To point out a limitation that has been resolved, unlike ERRASER, the PHENIX refinement package is not required.
There is only one mode to run ERRASER2 at present.
You need two files:
The starting structure in standard PDB format; no pre-processing is required.
A CCP4 electron density map file. This can be created by PHENIX or other refinement packages. The input map must be a CCP4 2mFo-DFc map. To avoid overfitting, Rfree reflections should be excluded during the creation of the map file.

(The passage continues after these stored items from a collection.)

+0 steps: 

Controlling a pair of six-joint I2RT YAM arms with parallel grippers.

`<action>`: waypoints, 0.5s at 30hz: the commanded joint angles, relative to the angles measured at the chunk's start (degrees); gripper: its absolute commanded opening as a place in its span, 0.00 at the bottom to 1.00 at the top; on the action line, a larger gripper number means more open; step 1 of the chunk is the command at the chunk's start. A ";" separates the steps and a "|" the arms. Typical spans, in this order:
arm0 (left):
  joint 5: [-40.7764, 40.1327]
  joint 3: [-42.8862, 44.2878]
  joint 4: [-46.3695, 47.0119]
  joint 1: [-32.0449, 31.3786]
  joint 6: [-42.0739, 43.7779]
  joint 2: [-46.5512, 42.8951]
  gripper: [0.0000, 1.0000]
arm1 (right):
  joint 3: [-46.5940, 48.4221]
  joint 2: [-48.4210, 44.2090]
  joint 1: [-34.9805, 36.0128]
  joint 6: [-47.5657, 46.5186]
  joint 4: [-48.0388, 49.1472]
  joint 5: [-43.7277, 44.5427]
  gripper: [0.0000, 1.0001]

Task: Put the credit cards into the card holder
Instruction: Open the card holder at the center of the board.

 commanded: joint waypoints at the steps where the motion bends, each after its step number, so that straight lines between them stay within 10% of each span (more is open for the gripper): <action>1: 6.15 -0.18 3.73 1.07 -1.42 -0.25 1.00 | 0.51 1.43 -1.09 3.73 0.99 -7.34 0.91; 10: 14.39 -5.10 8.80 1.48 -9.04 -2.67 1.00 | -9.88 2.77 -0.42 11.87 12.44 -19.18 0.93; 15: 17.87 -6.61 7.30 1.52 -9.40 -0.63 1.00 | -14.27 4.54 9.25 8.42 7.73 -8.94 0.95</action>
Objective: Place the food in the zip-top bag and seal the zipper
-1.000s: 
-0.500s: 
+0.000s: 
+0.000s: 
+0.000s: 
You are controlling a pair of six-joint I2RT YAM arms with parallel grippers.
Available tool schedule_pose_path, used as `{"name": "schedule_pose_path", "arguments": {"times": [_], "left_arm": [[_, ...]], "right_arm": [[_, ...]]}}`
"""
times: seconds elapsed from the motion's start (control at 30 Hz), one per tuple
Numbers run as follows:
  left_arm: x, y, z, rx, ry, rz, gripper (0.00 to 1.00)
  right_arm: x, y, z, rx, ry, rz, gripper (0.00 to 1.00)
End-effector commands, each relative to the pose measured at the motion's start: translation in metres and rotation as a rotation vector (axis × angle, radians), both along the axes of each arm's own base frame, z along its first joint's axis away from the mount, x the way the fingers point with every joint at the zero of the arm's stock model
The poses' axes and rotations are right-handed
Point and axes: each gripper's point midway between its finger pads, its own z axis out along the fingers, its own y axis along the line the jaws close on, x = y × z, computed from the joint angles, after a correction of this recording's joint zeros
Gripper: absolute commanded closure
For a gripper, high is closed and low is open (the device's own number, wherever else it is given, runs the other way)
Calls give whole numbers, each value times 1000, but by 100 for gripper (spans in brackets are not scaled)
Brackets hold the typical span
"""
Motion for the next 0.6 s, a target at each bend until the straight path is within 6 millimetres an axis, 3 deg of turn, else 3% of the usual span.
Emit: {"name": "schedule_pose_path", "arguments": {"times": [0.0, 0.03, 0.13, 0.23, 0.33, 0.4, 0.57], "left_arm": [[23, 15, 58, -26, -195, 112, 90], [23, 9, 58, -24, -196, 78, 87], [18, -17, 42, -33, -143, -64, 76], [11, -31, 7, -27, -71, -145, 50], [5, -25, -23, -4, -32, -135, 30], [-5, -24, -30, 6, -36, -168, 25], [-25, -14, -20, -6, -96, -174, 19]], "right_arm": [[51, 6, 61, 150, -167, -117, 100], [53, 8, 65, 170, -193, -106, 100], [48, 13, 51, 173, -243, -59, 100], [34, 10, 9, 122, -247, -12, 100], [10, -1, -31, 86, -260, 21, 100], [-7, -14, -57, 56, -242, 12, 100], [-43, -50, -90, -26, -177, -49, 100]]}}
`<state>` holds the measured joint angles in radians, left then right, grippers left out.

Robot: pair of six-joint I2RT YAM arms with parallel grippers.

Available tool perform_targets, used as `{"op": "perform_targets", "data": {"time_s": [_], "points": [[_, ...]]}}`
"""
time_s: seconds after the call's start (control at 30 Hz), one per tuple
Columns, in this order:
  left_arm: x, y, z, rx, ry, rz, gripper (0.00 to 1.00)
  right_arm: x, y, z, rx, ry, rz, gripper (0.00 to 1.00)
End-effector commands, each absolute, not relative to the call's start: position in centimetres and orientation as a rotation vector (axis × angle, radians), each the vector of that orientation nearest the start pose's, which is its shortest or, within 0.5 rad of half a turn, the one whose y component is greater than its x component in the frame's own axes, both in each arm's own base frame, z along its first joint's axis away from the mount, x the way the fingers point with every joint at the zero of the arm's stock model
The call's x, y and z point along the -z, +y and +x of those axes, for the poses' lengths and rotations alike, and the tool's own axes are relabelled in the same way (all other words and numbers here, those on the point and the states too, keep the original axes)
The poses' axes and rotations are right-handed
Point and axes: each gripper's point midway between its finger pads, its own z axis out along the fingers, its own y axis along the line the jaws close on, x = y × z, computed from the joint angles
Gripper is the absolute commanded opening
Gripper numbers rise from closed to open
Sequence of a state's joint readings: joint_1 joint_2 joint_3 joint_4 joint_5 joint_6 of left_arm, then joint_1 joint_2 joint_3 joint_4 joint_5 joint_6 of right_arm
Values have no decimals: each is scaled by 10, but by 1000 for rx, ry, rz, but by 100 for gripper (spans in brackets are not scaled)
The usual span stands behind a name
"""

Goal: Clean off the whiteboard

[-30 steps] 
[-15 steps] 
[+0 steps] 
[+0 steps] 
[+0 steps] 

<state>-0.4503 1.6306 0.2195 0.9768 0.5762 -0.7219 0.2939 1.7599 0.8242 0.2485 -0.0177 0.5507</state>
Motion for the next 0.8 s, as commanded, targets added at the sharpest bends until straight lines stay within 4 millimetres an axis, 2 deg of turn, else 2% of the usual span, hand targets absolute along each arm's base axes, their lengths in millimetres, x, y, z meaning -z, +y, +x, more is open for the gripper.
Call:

ERRASER can be run with the invocation
erraser2 -s 1U8D_cut.pdb -edensity:mapfile 1U8D_cell.ccp4 -fasta fasta.txt @ flags
The first three arguments are required – the input pdb file, the CCP4 map file, and a specially formatted fasta file that includes residue chain/numbering information. For example, for the tRNA-Cys + EF-Tu complex 1B23, the fasta might look like:
>1b23.pdb R:1-16 R:18-46 R:48-76 ggcgcguX[4SU]aacaaagcggX[H2U]X[H2U]auguagcggaX[PSU]ugcaX[MIA]aX[PSU]ccgucuaguccggX[5MU]X[PSU]cgacuccggaacgcgccucca >1b23.pdb P:1-405 AKGEFIRTKPHVNVGTIGHVDHGKTTLTAALTYVAAAENPNVEVKDYGDIDKAPEERARGITINTAHVEYETAKRHYSHVDCPGHADYIKNMITGAAQMDGAILVVSAADGPMPQTREHILLARQVGVPYIVVFMNKVDMVDDPELLDLVEMEVRDLLNQYEFPGDEVPVIRGSALLALEEMHKNPKTKRGENEWVDKIWELLDAIDEYIPTPVRDVDKPFLMPVEDVFTITGRGTVATGRIERGKVKVGDEVEIVGLAPETRKTVVTGVEMHRKTLQEGIAGDNVGLLLRGVSREEVERGQVLAKPGSITPHTKFEASVYILKKEEGGRHTGFFTGYRPQFYFRTTDVTGVVRLPQGVEMVMPGDNVTFTVELIKPVALEEGLRFAIREGGRTVGAGVVTKILE
Note the provision of residue and chain information in the title line, and the specification of chemically modified residues using X and then the PDB three letter code in brackets. This type of FASTA file may be generated using the
pdb2fasta.py script provided in the Rosetta
The flags file might contain some optional arguments:
-edensity:map_reso 1.95 # the resolution of the electron density map -score:weights stepwise/rna/rna_res_level_energy7beta.wts # 'beta' scorefunction that serves as a starting point for the code -set_weights elec_dens_fast 30.0 cart_bonded 50.0 linear_chainbreak 10.0 chainbreak 10.0 fa_rep 1.5 fa_intra_rep 0.5 rna_torsion 10 suiteness_bonus 5 rna_sugar_close 10 # modifications to the scoring function to make it more appropriate for electron density scoring -rmsd_screen 3.0 # during rebuilds, only consider conformations within 3.0 Å of the starting conformation -ignore_zero_occupancy false # do not remove from the input model residues with zero occupancy in the PDB file -missing_density_to_jump # situational -- if there are gaps in the numbering, ensure they are connected by "jumps" in the Rosetta internal coordinate representation -allow_virtual_side_chains false # do not virtualize protein side chains during RNA resampling -pack_protein_side_chains false # do not pack protein side chains during RNA resamping
At the end you will get a output PDB file in standard PDB format. The output file is in the standard PDB format; you may want to add back in any metals, ligands, or water molecules that Rosetta could not model. (Rosetta uses an implicit solvent model and will not consider input waters.) You can then further refine the output model directly using PHENIX or other refinement packages without any post-processing.